— ASSIGNMENT —
Check every line of the entries below for the word "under", and copy the ones that have it.

— RECORDS FOR PROCESSING —
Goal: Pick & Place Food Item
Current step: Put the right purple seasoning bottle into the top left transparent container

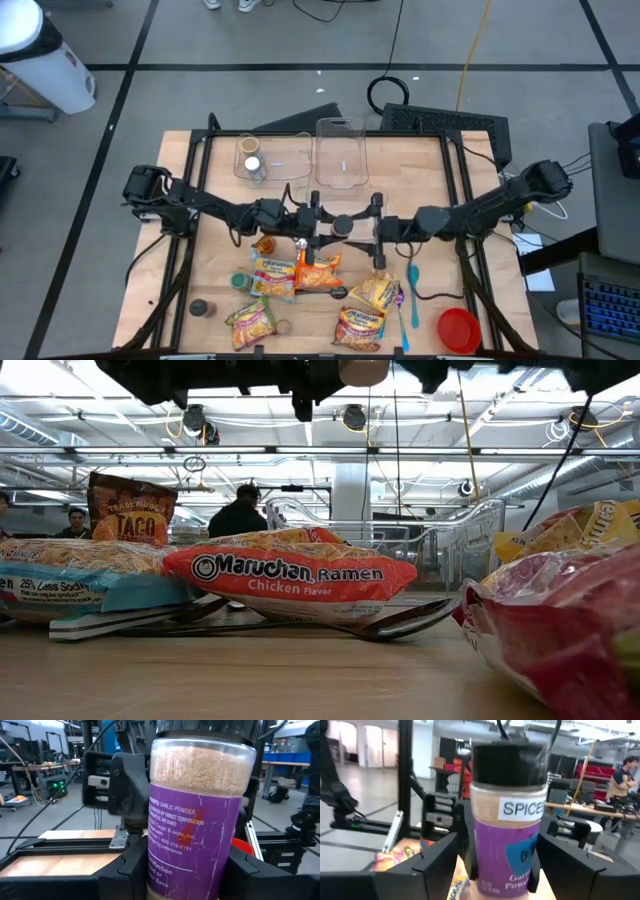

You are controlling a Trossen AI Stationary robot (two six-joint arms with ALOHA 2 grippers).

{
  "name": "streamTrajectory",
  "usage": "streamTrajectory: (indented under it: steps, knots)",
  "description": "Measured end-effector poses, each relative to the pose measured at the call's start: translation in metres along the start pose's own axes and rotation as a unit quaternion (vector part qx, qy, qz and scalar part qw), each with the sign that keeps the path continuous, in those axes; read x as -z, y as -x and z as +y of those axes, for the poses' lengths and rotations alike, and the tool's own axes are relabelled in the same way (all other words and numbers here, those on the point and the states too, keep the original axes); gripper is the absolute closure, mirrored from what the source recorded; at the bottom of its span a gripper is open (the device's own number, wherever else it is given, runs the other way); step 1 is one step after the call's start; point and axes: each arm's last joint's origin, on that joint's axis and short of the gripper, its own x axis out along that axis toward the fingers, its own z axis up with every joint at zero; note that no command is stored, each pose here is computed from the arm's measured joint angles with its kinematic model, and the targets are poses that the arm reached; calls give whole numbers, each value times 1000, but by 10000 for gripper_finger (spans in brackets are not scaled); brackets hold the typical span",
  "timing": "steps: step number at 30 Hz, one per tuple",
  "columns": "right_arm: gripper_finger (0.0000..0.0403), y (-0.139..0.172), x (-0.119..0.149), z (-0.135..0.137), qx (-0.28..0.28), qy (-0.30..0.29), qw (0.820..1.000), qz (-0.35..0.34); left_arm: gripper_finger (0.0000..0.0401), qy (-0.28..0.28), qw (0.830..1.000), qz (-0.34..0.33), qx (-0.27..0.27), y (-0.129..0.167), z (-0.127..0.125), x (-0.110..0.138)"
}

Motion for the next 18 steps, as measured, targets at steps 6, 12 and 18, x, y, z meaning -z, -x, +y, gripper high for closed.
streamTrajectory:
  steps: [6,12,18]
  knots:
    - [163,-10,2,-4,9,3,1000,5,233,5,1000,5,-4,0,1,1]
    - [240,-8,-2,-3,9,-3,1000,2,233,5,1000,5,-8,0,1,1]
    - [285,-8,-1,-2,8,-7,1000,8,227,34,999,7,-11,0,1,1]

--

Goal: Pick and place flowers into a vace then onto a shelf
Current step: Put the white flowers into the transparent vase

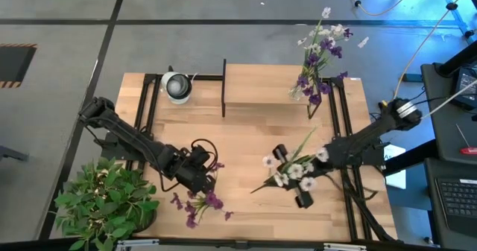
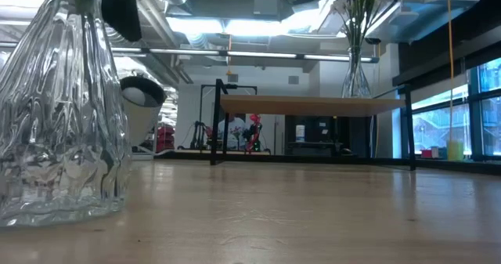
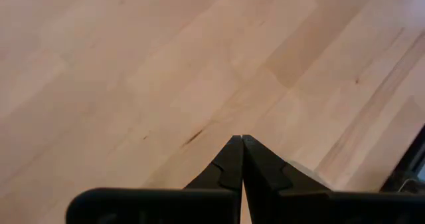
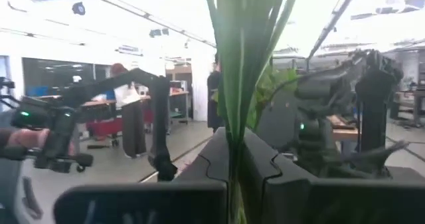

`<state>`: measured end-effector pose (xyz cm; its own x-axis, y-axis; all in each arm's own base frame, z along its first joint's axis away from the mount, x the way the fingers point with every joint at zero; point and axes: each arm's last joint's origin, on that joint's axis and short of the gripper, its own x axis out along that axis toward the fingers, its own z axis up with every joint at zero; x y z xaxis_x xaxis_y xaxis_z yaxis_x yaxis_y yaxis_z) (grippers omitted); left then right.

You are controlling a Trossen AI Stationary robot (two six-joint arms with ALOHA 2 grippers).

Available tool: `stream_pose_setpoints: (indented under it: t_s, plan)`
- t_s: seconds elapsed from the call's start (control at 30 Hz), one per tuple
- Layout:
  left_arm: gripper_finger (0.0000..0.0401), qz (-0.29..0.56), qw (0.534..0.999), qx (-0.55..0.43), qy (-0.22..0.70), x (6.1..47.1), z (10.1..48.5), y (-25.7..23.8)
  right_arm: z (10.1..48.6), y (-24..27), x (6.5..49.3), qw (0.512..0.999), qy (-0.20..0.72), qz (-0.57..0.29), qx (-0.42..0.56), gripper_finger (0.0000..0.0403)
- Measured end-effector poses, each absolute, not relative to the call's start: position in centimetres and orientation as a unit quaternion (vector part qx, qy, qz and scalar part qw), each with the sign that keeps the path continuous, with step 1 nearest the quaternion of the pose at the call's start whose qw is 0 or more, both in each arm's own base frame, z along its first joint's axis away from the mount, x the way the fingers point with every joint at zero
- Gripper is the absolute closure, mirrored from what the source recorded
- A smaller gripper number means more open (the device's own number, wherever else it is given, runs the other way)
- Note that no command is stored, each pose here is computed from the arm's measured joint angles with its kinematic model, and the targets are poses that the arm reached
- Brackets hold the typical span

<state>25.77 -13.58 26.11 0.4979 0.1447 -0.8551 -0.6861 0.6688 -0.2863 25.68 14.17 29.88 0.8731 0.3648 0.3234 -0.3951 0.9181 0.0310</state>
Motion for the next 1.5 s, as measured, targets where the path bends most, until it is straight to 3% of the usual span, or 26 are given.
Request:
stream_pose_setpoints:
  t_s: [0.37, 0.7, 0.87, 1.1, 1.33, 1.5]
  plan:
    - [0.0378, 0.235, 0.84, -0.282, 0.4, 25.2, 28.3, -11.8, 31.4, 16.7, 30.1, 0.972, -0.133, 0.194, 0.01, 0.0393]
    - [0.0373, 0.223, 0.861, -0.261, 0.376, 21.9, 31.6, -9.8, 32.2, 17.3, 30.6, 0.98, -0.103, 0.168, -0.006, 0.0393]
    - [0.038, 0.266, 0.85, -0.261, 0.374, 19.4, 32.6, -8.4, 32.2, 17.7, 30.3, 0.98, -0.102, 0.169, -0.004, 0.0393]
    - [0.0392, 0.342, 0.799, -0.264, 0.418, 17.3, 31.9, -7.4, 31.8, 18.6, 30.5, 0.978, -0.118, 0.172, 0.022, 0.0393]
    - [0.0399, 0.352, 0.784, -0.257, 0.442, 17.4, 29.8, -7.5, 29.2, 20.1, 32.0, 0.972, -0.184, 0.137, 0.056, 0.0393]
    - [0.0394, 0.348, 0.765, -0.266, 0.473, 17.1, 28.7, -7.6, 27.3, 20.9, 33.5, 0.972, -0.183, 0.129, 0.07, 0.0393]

— WRITTEN ANSWER —
  "usage": "streamTrajectory: (indented under it: steps, knots)",
Available tool: `stream_pose_setpoints: (indented under it: t_s, plan)`

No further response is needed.